Return a copy of each line in the listing that includes the word "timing".
(MATERIAL TO PROCESS Opens)
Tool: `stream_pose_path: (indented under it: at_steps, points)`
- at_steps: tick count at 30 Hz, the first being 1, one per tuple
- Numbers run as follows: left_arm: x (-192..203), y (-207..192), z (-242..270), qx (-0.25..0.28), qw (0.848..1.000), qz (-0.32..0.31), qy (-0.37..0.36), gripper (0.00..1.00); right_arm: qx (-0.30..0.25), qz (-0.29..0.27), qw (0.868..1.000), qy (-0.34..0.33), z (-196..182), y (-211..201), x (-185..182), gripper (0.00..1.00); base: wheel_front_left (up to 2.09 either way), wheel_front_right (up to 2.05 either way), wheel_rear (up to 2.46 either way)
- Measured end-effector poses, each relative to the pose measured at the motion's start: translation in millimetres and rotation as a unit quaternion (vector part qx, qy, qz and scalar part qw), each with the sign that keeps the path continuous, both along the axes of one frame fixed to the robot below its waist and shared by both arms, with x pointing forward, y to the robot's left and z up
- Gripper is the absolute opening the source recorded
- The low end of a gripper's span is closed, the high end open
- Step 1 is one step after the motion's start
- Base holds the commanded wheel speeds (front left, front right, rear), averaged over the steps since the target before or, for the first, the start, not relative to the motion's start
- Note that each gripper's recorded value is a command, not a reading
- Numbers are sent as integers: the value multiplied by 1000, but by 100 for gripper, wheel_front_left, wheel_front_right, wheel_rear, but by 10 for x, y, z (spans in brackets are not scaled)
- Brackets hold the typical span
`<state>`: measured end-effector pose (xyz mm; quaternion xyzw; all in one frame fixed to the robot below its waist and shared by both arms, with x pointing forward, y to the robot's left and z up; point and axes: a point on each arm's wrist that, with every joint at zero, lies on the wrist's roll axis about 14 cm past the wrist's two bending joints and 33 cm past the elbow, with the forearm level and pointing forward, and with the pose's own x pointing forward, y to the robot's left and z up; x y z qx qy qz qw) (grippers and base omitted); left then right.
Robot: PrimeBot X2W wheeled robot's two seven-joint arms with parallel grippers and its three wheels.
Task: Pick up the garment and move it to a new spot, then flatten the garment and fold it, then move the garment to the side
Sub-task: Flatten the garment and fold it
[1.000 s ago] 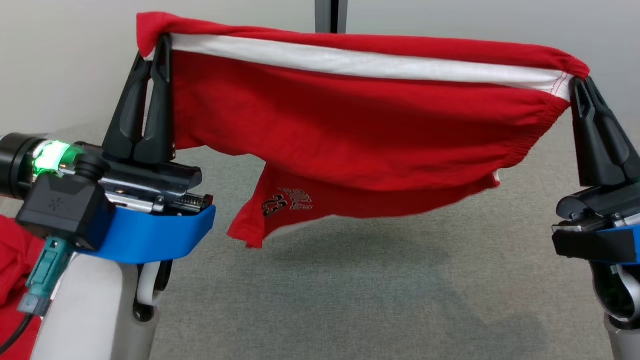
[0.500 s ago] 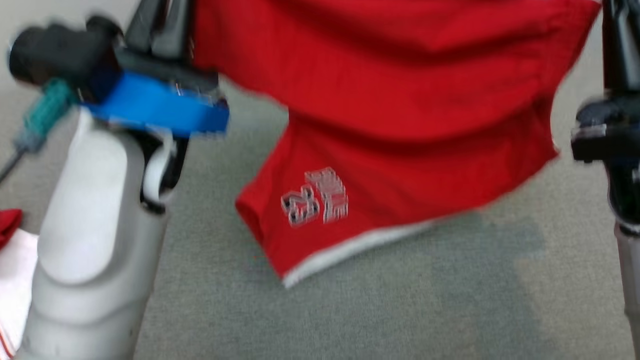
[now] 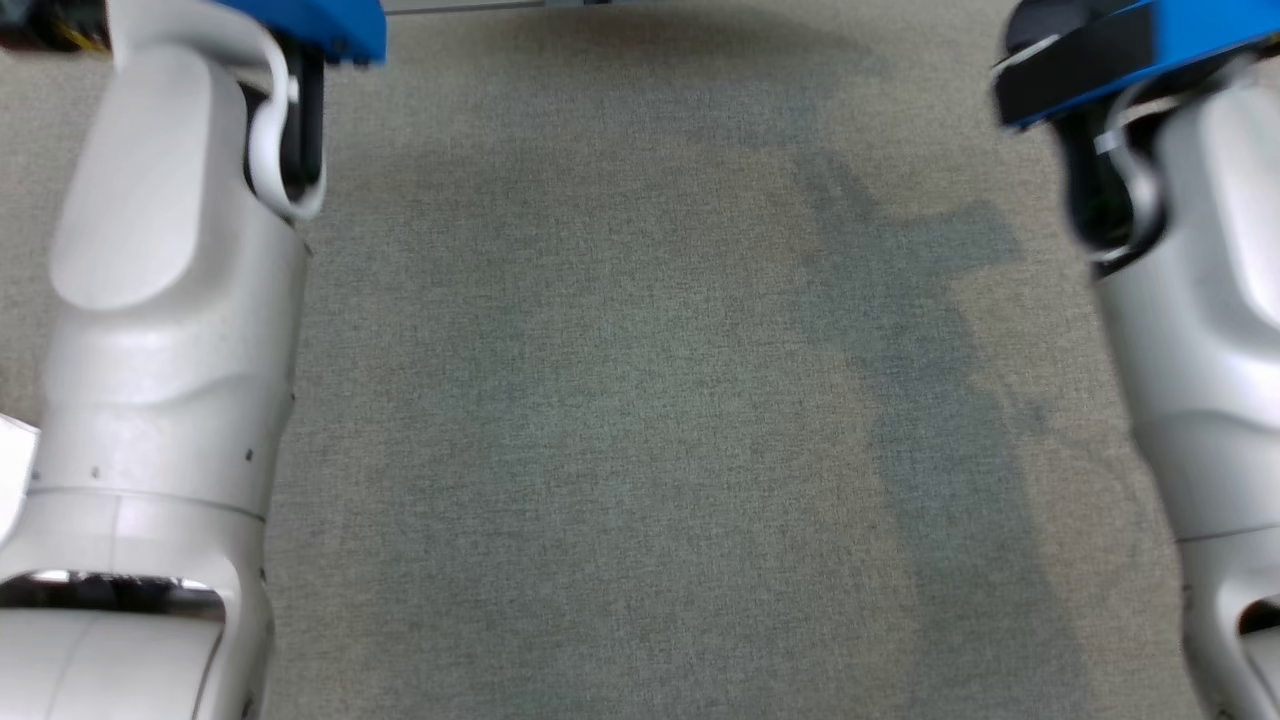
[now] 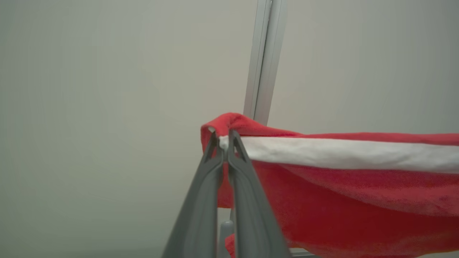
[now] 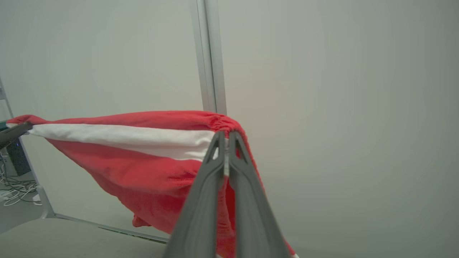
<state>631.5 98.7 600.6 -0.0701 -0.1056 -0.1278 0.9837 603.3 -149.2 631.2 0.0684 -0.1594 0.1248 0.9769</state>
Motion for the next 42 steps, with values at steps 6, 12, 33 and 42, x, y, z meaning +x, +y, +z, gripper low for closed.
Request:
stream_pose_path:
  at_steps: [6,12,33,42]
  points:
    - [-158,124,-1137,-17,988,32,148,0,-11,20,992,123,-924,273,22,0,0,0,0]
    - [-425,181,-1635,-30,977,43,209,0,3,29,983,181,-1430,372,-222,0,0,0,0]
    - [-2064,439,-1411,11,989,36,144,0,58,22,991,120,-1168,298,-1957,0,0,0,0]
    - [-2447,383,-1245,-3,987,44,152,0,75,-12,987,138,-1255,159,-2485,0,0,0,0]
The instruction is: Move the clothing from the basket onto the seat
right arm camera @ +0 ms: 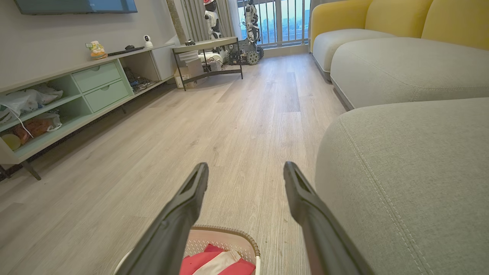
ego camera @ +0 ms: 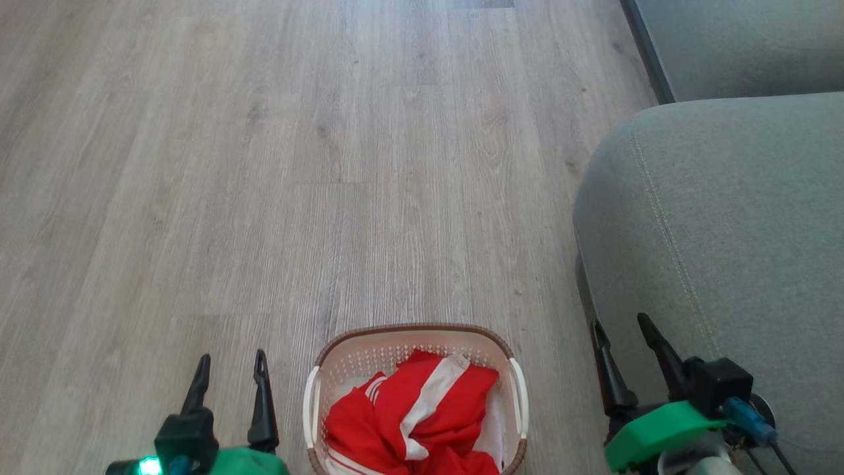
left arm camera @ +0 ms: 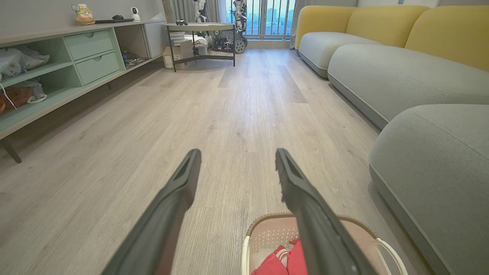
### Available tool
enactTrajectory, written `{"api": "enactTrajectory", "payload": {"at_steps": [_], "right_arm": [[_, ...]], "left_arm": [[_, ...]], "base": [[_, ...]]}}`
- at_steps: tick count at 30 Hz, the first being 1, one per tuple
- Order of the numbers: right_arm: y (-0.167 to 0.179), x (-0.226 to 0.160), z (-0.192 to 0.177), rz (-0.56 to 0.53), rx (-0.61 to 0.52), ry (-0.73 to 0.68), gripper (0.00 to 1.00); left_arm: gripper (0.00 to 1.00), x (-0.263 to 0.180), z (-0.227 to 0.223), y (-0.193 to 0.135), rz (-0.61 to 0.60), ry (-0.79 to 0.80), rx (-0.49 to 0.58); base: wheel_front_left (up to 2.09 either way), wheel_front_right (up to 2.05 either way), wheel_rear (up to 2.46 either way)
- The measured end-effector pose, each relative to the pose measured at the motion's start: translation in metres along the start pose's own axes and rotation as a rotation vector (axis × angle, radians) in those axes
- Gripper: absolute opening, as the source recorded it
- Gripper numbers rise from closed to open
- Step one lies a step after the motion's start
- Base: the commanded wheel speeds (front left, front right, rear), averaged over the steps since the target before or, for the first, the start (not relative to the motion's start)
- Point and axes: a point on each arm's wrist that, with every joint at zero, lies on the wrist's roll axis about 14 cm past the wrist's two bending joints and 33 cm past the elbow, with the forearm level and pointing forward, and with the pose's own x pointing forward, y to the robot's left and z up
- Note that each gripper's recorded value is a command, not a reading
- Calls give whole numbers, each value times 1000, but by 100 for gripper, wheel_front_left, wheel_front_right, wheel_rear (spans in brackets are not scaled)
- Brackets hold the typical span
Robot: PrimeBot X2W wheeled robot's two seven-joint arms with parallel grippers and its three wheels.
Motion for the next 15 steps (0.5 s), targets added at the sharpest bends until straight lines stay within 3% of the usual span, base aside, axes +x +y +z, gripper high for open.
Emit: {"api": "enactTrajectory", "payload": {"at_steps": [15], "right_arm": [[-2,2,0,-7,2,1,100]], "left_arm": [[100,0,-11,-2,-16,37,7]], "base": [[0,0,0]]}}
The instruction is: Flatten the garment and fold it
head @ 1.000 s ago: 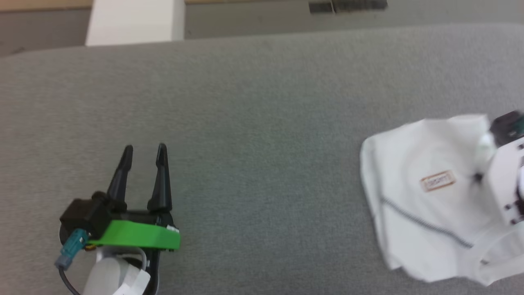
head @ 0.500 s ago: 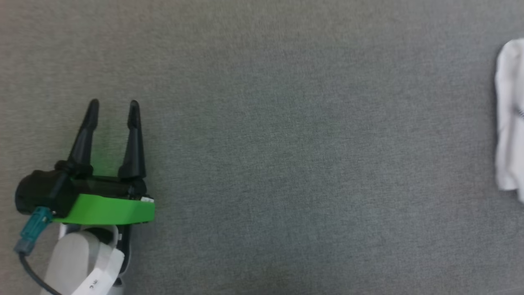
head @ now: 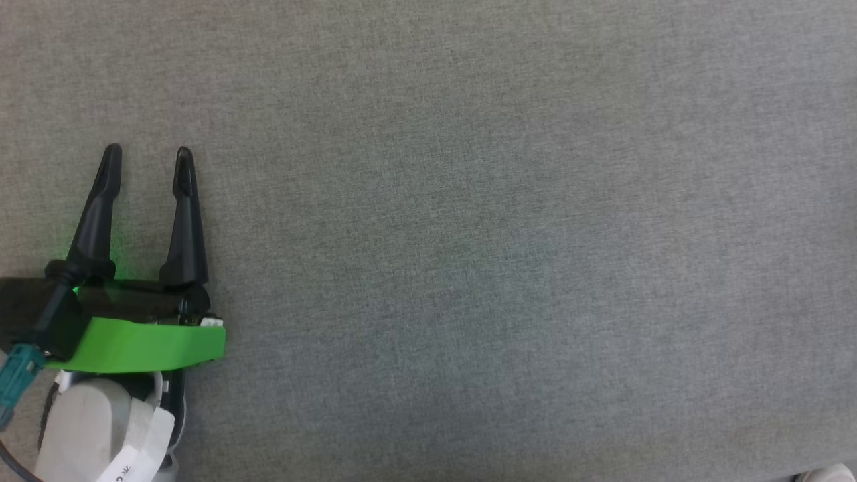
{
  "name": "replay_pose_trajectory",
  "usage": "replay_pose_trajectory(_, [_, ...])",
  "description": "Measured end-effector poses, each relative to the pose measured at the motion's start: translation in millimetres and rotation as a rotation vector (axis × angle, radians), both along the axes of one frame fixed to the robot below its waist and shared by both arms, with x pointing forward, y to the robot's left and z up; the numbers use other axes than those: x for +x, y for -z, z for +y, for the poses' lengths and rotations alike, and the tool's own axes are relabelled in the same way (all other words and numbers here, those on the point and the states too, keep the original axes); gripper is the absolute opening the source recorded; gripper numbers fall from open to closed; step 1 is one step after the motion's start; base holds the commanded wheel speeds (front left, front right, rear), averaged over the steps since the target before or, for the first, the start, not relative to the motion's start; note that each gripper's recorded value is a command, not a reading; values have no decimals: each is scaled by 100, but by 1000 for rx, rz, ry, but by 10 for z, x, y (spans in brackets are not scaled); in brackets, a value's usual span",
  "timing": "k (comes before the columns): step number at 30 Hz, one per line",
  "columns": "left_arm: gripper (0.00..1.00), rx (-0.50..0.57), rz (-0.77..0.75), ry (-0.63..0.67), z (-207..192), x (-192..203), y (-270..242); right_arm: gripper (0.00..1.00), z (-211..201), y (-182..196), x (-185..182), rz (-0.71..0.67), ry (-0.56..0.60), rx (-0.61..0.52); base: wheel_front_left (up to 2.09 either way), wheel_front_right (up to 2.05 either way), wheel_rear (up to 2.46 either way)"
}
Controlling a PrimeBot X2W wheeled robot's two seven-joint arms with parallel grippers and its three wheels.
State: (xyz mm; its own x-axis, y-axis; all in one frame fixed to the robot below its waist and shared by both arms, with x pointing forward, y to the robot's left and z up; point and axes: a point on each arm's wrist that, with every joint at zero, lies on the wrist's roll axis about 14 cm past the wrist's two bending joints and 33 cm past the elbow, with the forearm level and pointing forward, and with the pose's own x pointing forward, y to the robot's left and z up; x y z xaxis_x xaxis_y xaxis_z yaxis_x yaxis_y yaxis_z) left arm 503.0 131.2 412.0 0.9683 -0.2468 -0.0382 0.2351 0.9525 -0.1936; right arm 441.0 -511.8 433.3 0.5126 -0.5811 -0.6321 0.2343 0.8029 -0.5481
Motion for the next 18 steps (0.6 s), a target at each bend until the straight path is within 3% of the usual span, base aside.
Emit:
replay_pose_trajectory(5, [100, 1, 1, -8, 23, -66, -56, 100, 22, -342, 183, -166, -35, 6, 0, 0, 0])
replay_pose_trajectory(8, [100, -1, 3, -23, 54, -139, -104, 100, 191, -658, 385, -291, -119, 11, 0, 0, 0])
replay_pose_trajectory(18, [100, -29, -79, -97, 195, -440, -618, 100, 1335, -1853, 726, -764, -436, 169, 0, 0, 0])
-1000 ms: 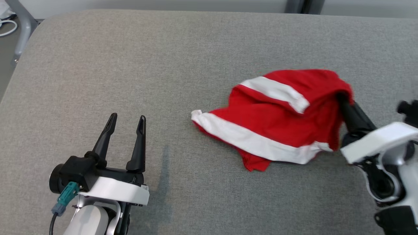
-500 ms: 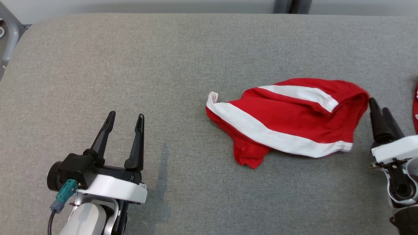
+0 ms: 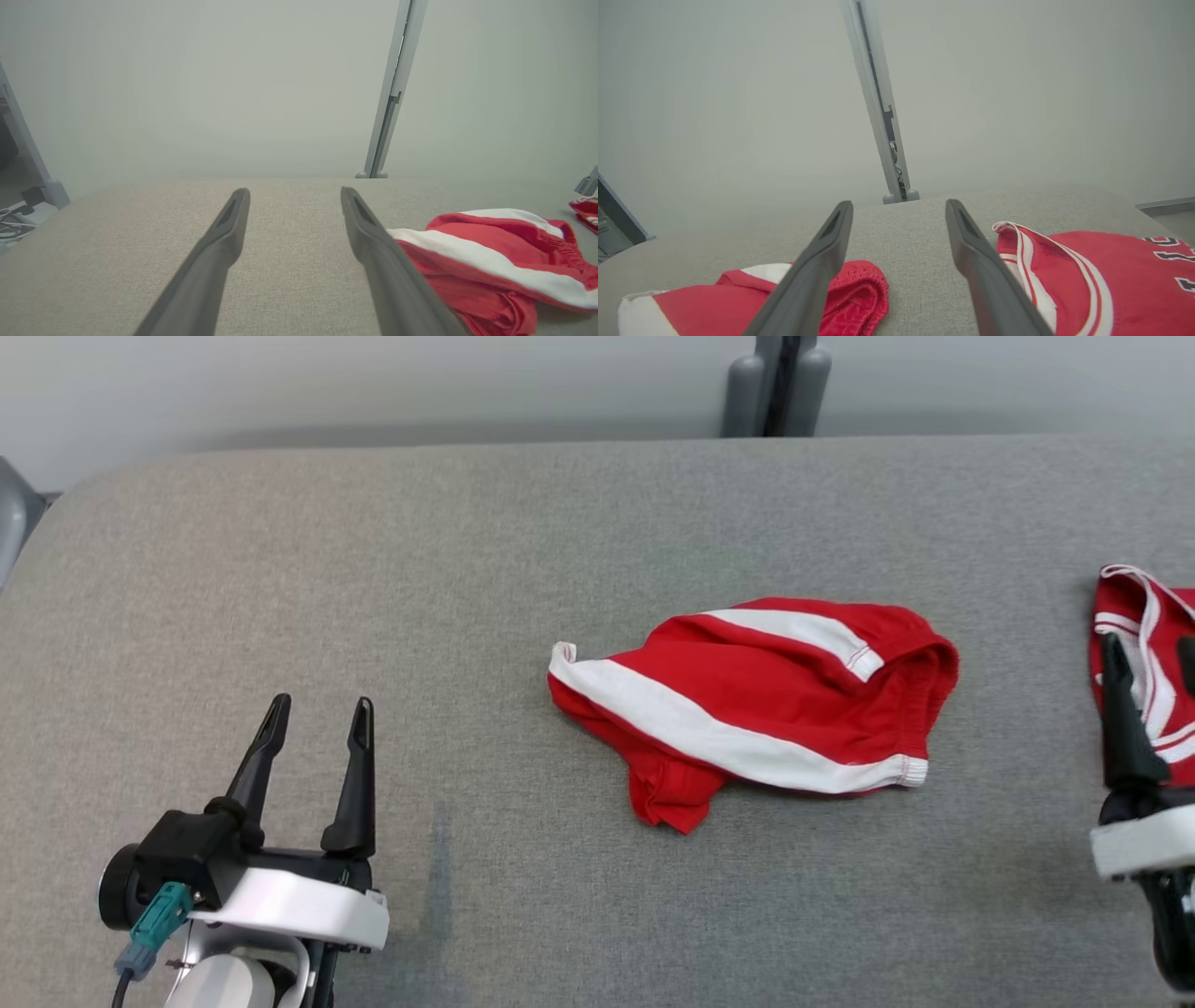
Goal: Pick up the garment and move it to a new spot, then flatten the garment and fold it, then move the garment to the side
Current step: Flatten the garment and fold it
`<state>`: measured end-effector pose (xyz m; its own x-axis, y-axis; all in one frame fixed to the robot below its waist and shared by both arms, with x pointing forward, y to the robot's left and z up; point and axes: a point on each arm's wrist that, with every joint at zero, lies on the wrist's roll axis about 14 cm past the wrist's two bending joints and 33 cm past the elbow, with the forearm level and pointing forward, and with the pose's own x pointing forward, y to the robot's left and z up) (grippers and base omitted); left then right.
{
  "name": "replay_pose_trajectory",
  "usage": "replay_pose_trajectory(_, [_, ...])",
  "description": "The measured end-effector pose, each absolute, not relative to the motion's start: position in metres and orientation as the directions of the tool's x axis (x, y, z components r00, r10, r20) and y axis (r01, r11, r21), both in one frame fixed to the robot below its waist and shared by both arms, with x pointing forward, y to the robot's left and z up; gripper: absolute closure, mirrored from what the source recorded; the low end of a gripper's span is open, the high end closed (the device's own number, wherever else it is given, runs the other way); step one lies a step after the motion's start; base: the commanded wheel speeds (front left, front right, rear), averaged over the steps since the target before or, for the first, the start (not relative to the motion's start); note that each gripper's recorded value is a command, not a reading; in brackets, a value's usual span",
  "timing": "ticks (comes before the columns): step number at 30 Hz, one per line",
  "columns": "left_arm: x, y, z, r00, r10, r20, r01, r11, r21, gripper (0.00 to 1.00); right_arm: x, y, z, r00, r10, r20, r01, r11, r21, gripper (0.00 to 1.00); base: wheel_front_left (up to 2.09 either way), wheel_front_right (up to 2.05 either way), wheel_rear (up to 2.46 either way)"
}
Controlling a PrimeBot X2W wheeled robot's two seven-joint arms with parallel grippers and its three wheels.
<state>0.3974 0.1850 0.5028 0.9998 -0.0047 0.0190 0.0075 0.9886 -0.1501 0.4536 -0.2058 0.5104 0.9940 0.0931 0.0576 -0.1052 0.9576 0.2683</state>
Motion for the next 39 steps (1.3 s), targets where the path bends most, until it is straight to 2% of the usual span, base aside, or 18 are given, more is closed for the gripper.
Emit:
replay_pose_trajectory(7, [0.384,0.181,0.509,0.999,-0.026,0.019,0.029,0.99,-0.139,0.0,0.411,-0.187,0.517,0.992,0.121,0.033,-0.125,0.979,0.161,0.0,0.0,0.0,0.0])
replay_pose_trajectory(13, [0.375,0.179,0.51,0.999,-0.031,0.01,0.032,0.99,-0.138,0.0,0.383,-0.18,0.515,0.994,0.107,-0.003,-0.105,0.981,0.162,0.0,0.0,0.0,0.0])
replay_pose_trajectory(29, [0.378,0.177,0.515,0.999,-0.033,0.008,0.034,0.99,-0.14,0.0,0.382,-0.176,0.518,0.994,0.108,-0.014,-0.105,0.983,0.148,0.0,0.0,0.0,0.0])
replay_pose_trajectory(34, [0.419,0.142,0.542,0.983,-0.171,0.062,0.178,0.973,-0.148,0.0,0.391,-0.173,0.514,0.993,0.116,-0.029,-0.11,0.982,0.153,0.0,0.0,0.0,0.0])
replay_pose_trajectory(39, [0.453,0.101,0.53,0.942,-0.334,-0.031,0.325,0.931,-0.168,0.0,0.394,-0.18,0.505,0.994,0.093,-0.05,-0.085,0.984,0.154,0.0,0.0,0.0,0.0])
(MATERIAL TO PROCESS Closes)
SOLUTION TO THIS TASK |
  "timing": "k (comes before the columns): step number at 30 Hz, one per line",
  "timing": "ticks (comes before the columns): step number at 30 Hz, one per line",

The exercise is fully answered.